▶ **Extracted entries**

☆ ☆ ☆

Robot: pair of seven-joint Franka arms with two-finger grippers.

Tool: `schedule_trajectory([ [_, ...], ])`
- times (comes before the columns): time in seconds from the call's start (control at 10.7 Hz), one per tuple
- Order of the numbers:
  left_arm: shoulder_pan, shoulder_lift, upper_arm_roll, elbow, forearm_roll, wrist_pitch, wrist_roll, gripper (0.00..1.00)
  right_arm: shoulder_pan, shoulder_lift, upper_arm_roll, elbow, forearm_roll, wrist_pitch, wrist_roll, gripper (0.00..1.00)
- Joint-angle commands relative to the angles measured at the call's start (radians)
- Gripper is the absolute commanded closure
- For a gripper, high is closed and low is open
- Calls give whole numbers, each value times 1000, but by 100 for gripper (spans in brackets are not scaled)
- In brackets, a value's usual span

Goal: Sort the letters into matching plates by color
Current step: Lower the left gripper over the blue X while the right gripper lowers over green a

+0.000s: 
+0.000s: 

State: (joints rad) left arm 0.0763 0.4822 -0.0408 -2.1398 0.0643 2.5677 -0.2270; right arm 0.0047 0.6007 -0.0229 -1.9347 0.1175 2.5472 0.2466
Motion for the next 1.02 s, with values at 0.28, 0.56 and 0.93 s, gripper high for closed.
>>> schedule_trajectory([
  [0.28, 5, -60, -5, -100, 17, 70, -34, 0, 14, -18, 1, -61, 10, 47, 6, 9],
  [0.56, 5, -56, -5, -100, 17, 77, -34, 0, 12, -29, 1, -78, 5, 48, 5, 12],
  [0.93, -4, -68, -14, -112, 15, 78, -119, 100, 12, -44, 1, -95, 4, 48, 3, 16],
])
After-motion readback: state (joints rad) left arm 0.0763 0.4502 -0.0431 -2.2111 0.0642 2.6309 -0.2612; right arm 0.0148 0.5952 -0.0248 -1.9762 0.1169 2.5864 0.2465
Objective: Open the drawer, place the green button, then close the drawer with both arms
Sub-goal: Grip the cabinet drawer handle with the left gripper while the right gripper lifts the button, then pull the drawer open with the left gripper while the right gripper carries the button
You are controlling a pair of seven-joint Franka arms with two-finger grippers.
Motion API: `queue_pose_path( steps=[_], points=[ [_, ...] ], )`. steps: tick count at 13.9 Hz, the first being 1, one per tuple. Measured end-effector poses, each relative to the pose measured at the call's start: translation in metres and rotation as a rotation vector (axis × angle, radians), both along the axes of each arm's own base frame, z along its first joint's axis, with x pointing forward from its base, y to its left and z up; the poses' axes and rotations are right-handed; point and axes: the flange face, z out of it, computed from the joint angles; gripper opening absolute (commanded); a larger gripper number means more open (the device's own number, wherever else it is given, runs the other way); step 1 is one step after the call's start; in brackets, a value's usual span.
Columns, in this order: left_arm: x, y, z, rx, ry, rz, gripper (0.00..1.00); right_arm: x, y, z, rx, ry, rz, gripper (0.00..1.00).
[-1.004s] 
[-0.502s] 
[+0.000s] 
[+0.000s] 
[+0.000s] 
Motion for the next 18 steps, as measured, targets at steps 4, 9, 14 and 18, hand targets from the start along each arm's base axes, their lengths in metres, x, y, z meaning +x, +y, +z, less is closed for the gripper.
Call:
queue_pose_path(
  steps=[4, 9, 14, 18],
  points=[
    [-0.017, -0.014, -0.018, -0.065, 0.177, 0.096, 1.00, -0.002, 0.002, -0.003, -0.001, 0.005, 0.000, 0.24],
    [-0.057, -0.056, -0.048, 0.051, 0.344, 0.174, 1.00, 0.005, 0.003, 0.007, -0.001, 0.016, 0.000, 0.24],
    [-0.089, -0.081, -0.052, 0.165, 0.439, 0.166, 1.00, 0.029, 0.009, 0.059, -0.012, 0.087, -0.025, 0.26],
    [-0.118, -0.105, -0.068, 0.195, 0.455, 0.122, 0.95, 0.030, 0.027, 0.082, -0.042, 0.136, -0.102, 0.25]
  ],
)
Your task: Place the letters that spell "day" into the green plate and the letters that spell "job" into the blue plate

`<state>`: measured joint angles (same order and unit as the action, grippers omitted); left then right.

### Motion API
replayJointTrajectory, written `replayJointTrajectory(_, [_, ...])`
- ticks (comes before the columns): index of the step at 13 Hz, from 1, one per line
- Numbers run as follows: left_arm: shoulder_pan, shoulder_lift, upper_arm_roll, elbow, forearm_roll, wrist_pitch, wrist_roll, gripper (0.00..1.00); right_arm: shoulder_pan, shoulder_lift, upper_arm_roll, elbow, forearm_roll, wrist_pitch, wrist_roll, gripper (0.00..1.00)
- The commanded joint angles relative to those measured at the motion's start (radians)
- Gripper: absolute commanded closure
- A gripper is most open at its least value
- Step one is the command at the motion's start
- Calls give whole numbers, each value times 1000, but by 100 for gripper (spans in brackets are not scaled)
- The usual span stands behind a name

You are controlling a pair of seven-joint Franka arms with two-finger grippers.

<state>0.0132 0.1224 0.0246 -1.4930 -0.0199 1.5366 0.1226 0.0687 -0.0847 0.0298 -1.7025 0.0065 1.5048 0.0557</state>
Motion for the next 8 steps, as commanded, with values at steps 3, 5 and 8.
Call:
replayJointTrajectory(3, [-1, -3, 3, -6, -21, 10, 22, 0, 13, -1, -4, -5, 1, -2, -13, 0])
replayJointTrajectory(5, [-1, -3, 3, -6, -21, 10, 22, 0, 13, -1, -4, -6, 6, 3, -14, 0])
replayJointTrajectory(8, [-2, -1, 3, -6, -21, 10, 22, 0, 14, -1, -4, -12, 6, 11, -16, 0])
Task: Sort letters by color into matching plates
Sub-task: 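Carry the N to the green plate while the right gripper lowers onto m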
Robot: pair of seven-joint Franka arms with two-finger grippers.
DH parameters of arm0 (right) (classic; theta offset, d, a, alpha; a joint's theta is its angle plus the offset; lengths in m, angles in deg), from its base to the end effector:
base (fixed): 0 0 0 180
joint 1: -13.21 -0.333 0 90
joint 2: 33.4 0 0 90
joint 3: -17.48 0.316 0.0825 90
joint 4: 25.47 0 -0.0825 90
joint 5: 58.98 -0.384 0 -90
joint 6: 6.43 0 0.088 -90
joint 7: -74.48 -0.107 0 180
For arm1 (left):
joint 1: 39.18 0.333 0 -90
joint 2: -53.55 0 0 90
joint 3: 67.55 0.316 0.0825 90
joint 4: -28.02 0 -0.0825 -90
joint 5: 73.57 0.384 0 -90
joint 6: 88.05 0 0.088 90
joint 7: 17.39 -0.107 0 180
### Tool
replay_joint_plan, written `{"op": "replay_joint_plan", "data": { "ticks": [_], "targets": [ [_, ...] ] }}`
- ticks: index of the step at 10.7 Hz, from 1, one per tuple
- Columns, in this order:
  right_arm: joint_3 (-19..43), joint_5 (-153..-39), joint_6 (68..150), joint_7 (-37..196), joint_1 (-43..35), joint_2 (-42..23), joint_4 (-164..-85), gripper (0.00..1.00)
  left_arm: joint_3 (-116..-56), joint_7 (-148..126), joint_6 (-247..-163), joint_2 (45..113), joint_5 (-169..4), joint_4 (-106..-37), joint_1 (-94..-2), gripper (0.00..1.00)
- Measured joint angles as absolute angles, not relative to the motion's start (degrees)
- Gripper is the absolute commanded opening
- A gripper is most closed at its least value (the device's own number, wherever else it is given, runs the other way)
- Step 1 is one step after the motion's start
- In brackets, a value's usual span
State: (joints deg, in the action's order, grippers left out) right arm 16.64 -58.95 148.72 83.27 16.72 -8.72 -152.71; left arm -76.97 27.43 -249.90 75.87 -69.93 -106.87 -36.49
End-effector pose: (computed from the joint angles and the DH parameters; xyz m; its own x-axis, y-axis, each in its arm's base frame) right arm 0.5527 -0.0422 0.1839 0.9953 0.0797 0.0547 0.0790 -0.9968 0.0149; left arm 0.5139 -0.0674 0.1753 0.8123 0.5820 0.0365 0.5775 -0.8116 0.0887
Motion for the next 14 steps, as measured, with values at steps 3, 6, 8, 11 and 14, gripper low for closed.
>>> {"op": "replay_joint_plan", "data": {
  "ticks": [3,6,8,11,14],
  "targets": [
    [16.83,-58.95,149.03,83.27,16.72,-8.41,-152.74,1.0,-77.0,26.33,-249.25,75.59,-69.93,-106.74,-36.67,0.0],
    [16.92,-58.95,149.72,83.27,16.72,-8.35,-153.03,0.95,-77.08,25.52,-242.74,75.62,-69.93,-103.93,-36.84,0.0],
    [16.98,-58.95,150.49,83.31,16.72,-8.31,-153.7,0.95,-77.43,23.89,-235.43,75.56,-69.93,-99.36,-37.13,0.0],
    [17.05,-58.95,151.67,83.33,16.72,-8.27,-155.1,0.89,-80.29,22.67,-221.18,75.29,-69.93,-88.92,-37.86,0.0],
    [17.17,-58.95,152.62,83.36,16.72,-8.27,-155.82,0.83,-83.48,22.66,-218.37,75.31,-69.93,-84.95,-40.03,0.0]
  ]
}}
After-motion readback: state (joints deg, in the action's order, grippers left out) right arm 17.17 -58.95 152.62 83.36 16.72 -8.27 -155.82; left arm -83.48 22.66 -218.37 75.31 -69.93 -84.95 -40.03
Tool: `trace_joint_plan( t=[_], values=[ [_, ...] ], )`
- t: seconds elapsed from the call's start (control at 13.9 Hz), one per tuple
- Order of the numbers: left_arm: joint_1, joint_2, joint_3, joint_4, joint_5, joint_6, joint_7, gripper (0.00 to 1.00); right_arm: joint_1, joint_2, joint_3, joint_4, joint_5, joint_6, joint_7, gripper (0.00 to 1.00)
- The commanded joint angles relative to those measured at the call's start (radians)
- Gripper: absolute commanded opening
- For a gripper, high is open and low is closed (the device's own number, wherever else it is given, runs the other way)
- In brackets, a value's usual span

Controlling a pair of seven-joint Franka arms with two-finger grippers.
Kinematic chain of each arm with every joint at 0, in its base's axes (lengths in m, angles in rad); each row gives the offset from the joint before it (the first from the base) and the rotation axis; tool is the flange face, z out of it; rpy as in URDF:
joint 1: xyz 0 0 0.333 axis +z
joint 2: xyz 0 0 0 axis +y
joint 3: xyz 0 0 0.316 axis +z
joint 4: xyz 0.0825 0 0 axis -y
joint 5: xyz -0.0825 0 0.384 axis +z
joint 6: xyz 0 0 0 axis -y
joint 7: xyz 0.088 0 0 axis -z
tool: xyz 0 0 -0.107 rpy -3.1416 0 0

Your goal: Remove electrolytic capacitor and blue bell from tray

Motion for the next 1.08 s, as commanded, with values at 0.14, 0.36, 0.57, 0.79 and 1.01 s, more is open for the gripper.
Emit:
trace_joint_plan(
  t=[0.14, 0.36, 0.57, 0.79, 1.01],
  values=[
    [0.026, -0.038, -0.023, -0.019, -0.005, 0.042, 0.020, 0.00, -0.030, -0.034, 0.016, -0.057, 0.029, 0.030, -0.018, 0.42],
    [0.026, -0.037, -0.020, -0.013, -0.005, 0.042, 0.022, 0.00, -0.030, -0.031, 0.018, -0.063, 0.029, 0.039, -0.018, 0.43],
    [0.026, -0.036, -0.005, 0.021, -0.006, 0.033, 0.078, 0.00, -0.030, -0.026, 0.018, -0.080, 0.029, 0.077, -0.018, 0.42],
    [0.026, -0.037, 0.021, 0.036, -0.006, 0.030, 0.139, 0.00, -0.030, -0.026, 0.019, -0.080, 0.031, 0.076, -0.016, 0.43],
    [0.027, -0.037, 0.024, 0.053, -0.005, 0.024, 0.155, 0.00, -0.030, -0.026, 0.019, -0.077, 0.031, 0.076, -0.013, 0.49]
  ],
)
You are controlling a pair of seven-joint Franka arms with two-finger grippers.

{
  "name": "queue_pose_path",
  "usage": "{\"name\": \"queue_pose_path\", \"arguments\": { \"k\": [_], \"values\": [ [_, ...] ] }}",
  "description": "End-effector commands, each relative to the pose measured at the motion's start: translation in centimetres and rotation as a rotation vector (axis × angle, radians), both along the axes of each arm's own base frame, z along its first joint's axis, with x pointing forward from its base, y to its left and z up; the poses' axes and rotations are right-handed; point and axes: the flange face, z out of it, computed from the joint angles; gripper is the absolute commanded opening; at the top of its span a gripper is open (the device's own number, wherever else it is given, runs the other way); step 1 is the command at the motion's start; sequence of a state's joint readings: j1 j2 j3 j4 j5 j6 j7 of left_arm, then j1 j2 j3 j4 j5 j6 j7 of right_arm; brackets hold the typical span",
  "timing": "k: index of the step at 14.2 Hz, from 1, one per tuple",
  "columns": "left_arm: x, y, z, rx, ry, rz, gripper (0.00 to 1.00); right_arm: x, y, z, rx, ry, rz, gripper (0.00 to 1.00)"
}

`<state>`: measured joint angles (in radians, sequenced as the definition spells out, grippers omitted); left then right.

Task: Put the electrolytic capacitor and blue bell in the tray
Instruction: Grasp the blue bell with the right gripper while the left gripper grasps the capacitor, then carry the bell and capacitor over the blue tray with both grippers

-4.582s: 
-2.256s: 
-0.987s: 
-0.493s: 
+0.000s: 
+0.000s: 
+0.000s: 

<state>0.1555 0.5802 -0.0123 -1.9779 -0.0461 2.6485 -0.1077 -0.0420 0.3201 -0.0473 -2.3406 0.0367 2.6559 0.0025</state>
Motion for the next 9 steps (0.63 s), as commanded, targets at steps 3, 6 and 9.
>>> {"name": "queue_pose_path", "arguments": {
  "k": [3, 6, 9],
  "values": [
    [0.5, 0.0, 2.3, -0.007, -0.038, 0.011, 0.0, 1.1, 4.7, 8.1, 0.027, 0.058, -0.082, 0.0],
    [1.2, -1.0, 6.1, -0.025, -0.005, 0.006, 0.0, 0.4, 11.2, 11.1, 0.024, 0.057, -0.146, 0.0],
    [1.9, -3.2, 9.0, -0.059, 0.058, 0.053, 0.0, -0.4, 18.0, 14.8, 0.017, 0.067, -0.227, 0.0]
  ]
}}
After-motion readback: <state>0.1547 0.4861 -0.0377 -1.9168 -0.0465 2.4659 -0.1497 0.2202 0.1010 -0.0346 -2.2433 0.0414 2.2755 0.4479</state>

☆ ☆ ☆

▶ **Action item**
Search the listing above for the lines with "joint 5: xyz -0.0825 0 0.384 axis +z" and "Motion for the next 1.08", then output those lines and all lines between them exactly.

▶ **Solution to the exercise**
joint 5: xyz -0.0825 0 0.384 axis +z
joint 6: xyz 0 0 0 axis -y
joint 7: xyz 0.088 0 0 axis -z
tool: xyz 0 0 -0.107 rpy -3.1416 0 0

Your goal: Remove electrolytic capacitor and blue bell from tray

Motion for the next 1.08 s, as commanded, with values at 0.14, 0.36, 0.57, 0.79 and 1.01 s, more is open for the gripper.

The output contains the complete answer to the exercise.